According to figures from the Institute of Public Care, from April 2012 and April 2017, the number of care home beds available fell by 3,769. Add to this a major staff retention and recruitment problem in the care sector and the country’s ability to respond to a winter NHS crisis gets more challenging.
Responding to criticism from the care sector that some care homes' beds are ignored in different parts of the country, Colin Noble, the leader of Suffolk council and health and social care spokesman for the County Councils Network, (made up of 27 county councils and 10 unitary councils), told carehome.co.uk: “I think it comes down to market intelligence.

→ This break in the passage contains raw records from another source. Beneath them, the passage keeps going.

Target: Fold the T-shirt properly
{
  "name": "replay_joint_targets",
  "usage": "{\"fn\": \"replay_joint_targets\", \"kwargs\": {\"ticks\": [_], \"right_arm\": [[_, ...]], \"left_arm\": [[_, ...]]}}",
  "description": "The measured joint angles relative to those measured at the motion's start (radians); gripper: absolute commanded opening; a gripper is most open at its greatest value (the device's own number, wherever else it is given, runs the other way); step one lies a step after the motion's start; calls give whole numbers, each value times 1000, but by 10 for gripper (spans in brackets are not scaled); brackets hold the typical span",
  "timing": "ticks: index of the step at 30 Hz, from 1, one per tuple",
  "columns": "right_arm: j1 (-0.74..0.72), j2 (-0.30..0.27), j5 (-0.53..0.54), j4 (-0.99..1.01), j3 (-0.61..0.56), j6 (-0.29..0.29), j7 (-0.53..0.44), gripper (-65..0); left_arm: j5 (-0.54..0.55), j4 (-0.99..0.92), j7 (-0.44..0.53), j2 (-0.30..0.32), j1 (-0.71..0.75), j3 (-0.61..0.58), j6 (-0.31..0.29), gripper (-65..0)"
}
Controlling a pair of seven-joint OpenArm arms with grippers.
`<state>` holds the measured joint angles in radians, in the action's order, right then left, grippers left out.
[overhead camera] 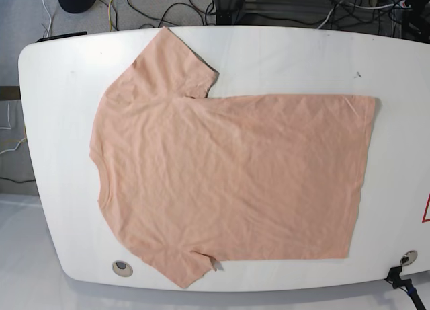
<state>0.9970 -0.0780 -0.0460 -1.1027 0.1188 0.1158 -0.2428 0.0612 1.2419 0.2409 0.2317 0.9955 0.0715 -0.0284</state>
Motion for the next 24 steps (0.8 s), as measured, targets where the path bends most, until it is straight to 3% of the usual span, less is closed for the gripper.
{"fn": "replay_joint_targets", "kwargs": {"ticks": [5, 8, 9, 10, 11, 15, 20, 21, 24], "right_arm": [[68, -46, -2, -190, 2, -10, 10, -604], [107, -58, -6, -298, 3, -4, 80, -603], [116, -69, -12, -352, 10, -2, 97, -603], [105, -77, -8, -403, 21, -3, 76, -602], [93, -89, -3, -455, 36, -13, 60, -601], [100, -95, -13, -607, 68, 6, 195, -598], [51, -150, -17, -832, 104, -7, 258, -595], [49, -157, -18, -866, 106, -7, 282, -611], [20, -154, -16, -877, 116, 16, 275, -618]], "left_arm": [[-15, 212, -27, 7, 95, 16, -5, -648], [-33, 327, -101, 10, 150, 27, -4, -644], [-40, 375, -80, 8, 167, 27, -6, -643], [-43, 427, -60, 7, 167, 27, -14, -641], [-50, 451, -112, 7, 159, 27, -10, -640], [-94, 592, -138, 8, 181, 30, -35, -631], [-163, 758, -177, 8, 169, 27, -86, -623], [-173, 780, -184, 8, 167, 28, -95, -650], [-173, 791, -194, 7, 150, 42, -100, -650]]}}
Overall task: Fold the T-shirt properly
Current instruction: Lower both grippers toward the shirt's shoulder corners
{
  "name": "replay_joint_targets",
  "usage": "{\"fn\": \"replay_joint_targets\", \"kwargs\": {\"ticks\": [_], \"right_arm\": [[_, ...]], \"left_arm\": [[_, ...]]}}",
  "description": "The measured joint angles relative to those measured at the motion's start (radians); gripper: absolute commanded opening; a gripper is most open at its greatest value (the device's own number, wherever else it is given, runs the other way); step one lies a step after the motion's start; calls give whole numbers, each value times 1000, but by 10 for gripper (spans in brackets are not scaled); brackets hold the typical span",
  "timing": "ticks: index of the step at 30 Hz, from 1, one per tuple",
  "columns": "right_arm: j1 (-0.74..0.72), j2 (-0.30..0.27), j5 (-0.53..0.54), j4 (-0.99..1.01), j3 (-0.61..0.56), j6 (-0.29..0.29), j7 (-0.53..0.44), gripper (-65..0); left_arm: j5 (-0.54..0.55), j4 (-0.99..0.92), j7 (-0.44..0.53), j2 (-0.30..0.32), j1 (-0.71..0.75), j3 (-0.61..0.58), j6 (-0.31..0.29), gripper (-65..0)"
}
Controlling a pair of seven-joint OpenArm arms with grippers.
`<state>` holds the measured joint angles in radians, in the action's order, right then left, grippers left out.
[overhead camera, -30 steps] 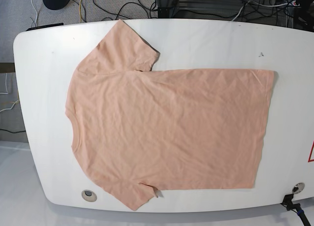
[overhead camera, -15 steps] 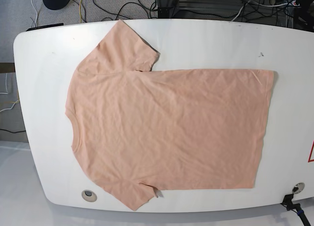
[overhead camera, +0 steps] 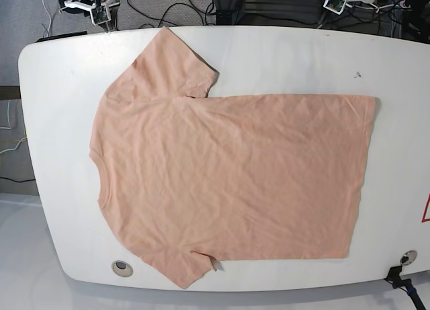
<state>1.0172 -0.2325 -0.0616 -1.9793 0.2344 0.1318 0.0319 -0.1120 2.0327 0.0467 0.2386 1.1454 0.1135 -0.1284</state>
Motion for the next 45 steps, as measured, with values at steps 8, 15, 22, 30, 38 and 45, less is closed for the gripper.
{"fn": "replay_joint_targets", "kwargs": {"ticks": [8, 15, 22, 30, 38, 45], "right_arm": [[-67, 32, 3, -69, 6, -1, 52, -570], [-164, 51, 9, -48, 3, 0, 53, -353], [-277, 64, 10, -16, 5, 10, 133, -341], [-355, 78, 8, -8, 8, 34, 210, -336], [-392, 80, 13, 6, 5, 45, 268, -335], [-414, 85, 20, 6, -58, 51, 323, -334]], "left_arm": [[0, 0, -32, 6, -94, 52, -8, -625], [-1, 13, -16, 55, -118, 69, -28, -403], [1, 31, -33, 91, -162, 84, -108, -341], [72, 42, -108, 95, -214, 105, -170, -357], [40, 48, -159, 131, -342, 107, -188, -371], [-46, 28, -171, 132, -400, 111, -187, -381]]}}
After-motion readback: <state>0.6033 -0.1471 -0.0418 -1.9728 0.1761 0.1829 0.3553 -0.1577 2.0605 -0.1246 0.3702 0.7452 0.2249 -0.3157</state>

“Every single day we are working with every single care home. It’s a question of how much of a silo between CCGs [Clinical Commissioning Groups] and councils exists in an area. Local authorities know all of their care homes but that’s not always the case for CCGs.
“It’s a matter of CCGs using the council’s market intelligence about care homes.”
Care staff get greater job satisfaction
On 4 January, Prime Minister Theresa May denied the health service was in crisis saying: "The NHS has been better prepared for this winter than ever before." But in the midst of challenges facing the NHS and social care, the managing director of Marches Care is sure about the silver-lining opportunities that exist, that would make it less of a bleak mid-winter for all concerned.
Ms Thorne puts it simply. “Staff in my care home report increased job satisfaction because they see people admitted to us from hospital needing significant support who then leave to go home after a couple of weeks because they are well enough to return to their own homes.
“Long-term residents have also benefited because they can interact with a wider variety of people who come into the care home, and who by seeing people get better and go home they can be more motivated to do more themselves.”